Assigned task —
Take the line with "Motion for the" as the first line and the last line of the data as the final one. Write out those lines exactly, and no others.

/---

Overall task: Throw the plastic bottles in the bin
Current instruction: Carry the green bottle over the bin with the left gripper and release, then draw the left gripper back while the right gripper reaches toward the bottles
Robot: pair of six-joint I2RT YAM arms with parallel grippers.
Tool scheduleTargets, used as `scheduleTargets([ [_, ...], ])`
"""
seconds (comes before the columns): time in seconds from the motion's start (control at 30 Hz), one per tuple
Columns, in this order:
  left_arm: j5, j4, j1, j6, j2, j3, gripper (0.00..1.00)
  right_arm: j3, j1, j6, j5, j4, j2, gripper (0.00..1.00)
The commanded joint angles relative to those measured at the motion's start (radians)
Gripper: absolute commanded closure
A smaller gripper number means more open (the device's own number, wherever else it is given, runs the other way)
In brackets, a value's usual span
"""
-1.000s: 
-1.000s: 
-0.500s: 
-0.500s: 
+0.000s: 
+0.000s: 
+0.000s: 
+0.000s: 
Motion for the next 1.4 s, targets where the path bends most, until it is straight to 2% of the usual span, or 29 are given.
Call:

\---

Result —
Motion for the next 1.4 s, targets where the path bends most, until it is straight to 2% of the usual span, or 29 are given.
Call:

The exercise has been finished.